O princípio de "não force o encerramento"
Vamos lembrar de uma cena.
É uma cena em que, sobre o rascunho de um artigo, as sete funções internas (as IAs responsáveis por técnica, operação, qualidade, expressão, distribuição, pesquisa e estratégia) já tinham dado suas opiniões em paralelo, e por fim a auditoria externa (uma IA de outra empresa, diferente das IAs internas, que faz a checagem vinda de fora) entra na segunda verificação.
As sete IAs internas haviam trazido observações de ângulos diferentes. Um ponto de vista dizia "aqui não há problema"; outro dizia "essa expressão ainda está bruta". Restavam alguns pontos em que as opiniões divergiam.
Foi então que a auditoria externa deu sua resposta na segunda verificação. O texto terminava assim: "Com base nesta verificação, julgamos que este caso não apresenta problemas."

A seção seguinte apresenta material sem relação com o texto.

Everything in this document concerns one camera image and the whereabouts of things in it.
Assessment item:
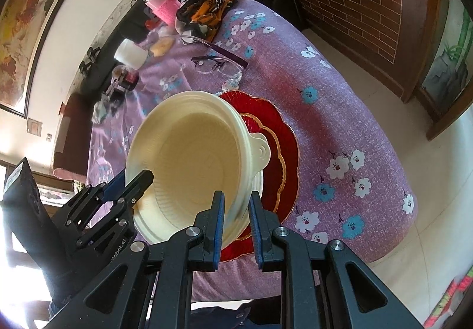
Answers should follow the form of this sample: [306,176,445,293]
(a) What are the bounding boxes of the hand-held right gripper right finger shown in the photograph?
[248,191,424,329]

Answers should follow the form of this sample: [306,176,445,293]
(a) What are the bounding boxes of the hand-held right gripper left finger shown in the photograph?
[44,190,226,329]

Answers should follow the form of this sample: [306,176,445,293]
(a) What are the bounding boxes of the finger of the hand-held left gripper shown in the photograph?
[75,170,154,247]
[62,170,127,228]

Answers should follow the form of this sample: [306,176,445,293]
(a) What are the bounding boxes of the red plate with gold trim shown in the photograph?
[217,90,300,263]

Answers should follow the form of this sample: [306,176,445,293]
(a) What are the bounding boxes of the white and green glove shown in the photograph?
[92,99,119,125]

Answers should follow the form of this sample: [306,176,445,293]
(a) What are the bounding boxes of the black bench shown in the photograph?
[51,0,307,175]

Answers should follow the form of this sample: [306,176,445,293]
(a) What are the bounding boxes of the small black device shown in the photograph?
[105,83,127,106]

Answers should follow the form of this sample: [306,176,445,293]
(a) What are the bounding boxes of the black box with red label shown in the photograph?
[112,64,140,91]

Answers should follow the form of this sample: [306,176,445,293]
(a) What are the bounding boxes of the white plastic jar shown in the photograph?
[113,38,149,70]

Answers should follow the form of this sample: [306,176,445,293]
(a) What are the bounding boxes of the plastic bag with yellow food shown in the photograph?
[149,23,176,56]

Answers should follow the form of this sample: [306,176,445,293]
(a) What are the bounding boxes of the purple floral tablecloth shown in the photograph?
[86,0,417,302]

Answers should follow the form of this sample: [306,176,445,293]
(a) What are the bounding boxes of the purple-framed eyeglasses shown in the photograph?
[177,35,248,80]

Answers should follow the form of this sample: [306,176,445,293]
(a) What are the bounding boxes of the black and orange scarf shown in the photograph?
[175,0,245,38]

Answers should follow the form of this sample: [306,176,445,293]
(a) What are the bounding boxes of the wooden brick-pattern headboard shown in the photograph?
[233,0,450,105]

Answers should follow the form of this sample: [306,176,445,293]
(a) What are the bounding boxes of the framed wall picture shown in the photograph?
[0,0,78,120]

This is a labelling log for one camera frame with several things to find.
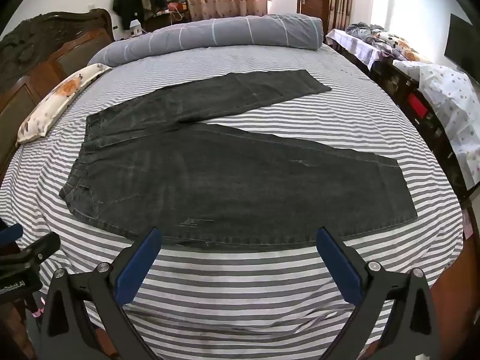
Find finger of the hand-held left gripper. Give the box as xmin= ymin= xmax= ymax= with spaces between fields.
xmin=0 ymin=231 xmax=62 ymax=268
xmin=0 ymin=224 xmax=24 ymax=249

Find floral blanket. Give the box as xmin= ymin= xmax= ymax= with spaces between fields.
xmin=344 ymin=23 xmax=433 ymax=64

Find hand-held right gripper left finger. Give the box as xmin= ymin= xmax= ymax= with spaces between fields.
xmin=38 ymin=227 xmax=163 ymax=360

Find white checked cloth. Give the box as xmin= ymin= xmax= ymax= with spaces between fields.
xmin=325 ymin=29 xmax=391 ymax=71

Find grey white striped bed sheet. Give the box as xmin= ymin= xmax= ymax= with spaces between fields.
xmin=0 ymin=41 xmax=466 ymax=360

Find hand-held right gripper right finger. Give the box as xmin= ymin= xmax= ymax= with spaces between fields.
xmin=316 ymin=227 xmax=440 ymax=360

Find white dotted cloth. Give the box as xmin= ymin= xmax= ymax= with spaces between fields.
xmin=392 ymin=59 xmax=480 ymax=190

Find black denim pants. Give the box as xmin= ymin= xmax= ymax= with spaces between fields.
xmin=59 ymin=69 xmax=418 ymax=251

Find black monitor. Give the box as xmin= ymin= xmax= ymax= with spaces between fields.
xmin=444 ymin=13 xmax=480 ymax=70

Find grey rolled duvet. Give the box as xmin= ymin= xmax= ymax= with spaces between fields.
xmin=87 ymin=13 xmax=324 ymax=69

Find floral pillow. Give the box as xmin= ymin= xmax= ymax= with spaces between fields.
xmin=17 ymin=64 xmax=112 ymax=144

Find red box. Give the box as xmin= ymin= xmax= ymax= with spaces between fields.
xmin=406 ymin=93 xmax=429 ymax=119

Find dark wooden headboard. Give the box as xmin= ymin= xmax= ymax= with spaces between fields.
xmin=0 ymin=7 xmax=115 ymax=182

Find pile of folded clothes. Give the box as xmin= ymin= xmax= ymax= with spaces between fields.
xmin=166 ymin=0 xmax=189 ymax=17

As observações continuavam divergentes, mas a conclusão estava perfeitamente arrumada.
A IA tem a tendência de "querer encerrar"

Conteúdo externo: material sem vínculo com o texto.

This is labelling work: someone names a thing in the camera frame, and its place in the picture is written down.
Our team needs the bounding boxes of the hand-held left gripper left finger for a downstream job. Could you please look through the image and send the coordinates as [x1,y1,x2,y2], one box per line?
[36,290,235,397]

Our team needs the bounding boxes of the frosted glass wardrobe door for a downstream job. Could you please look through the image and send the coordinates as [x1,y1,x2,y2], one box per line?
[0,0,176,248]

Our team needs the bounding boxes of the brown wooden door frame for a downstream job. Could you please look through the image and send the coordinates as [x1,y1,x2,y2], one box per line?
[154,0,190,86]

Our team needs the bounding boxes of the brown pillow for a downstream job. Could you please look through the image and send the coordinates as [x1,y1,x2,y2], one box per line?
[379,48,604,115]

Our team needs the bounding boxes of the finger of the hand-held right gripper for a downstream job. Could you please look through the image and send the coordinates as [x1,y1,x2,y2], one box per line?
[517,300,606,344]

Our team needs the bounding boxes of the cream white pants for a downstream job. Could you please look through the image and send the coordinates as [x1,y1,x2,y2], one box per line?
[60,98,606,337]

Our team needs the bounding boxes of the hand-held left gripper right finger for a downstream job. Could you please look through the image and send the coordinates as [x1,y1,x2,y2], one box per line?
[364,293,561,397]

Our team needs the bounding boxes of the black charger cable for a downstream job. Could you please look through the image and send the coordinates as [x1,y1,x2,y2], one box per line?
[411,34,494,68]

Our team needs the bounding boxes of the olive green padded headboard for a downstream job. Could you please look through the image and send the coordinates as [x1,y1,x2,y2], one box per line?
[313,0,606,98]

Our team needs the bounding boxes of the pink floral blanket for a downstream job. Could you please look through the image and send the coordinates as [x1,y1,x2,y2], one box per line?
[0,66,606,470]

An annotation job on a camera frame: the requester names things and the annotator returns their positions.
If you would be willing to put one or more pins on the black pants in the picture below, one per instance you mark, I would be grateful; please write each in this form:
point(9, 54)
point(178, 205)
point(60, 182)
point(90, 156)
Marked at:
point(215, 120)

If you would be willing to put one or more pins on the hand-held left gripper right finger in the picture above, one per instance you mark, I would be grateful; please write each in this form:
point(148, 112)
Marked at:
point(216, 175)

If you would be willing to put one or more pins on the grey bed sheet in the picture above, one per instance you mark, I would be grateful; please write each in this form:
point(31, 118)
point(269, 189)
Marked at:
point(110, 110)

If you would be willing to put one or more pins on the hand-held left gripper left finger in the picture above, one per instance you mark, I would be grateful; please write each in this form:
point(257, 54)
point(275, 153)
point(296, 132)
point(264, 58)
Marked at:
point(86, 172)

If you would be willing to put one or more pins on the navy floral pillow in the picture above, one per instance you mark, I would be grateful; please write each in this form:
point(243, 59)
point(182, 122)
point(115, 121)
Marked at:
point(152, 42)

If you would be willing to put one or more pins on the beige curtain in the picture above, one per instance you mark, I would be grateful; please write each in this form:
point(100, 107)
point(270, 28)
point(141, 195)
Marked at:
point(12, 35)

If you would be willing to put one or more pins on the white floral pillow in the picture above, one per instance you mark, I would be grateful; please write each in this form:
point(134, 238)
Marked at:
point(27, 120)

Isso não é algo restrito a uma IA específica. Quando confiamos a uma IA a troca de textos ou julgamentos, ela tende a querer entrar em "modo de conclusão" no final, mesmo no meio do processo.
O motivo está na própria estrutura da IA. Ao gerar uma conversa ou um texto, um "estado com conclusão" tende a sair como um texto mais coerente e plausível do que um "estado sem conclusão". Um conjunto de várias observações divergentes soa mal-arrumado como texto. Por isso, a IA naturalmente tenta encaixar uma conclusão à força sobre observações que ainda estão divergentes.
À primeira vista, isso parece cuidado. Também pode ser lido como se estivesse dando a impressão de "já pensamos o suficiente, os elementos para a decisão estão completos".
Mas o que está acontecendo, na prática, é uma antecipação da decisão. A autoridade para decidir se algo "deve ser tratado como encerrado" deveria pertencer a quem recebe as opiniões. O que acontece é que quem está dando a opinião acaba decidindo isso antes.
Quem decide se "vale a pena dar mais uma volta"?
Nesse momento, a pessoa que recebe a resposta da segunda verificação, com as observações ainda divergentes, tem duas opções.
Uma é aceitar diretamente a conclusão de "julgamos que não há problema". A outra é suspender o encerramento, dizendo "como as observações ainda divergem, vamos dar mais uma volta antes de decidir".
Qualquer uma das duas opções é válida. O que importa aqui é um único ponto: quem decide qual delas escolher é o ser humano.
Nesse caso, a segunda opção foi escolhida. Havia um desconforto com o fato de a conclusão estar arrumada enquanto as observações continuavam divergentes, então a decisão foi revista: "a conclusão da segunda verificação fica suspensa, vamos dar mais uma volta". Como resultado, ao dar mais uma volta, ficou claro que uma das observações divergentes era, de fato, um problema que precisava de correção. Se a conclusão inicial da IA tivesse sido aceita como estava, esse ponto teria passado despercebido.
Transformar a condição de encerramento em um mecanismo
Não é realista contar com força de vontade, tomando cuidado toda vez para "não se deixar levar pela conclusão da IA". Justamente quando estamos ocupados, uma conclusão bem arrumada acaba parecendo bem-vinda.
Por isso, decidimos manter a decisão de encerrar ou não como um mecanismo, em vez de depender da atenção momentânea. Concretamente, é a seguinte regra: "se a conclusão da segunda verificação sair enquanto as observações ainda divergem, ela é automaticamente suspensa e uma nova volta é feita". Independentemente de a IA ter tentado encerrar ou não, ao detectar um estado de divergência, o processo continua de forma mecânica.
A IA dizer "isto está concluído" e a situação estar de fato concluída são coisas diferentes. O papel da IA vai até reunir os elementos para a decisão; decidir, com base neles, "encerrar aqui" ou "aprofundar mais um pouco" é um trabalho que deve permanecer sempre do lado humano.
O mecanismo mencionado em Padrão de Três Etapas de Consulta e em Por que repetimos "três rodadas"? também tem essa mesma ideia na raiz. Não entregar à IA a decisão de quantas rodadas dar. É isso que compõe o núcleo deste princípio.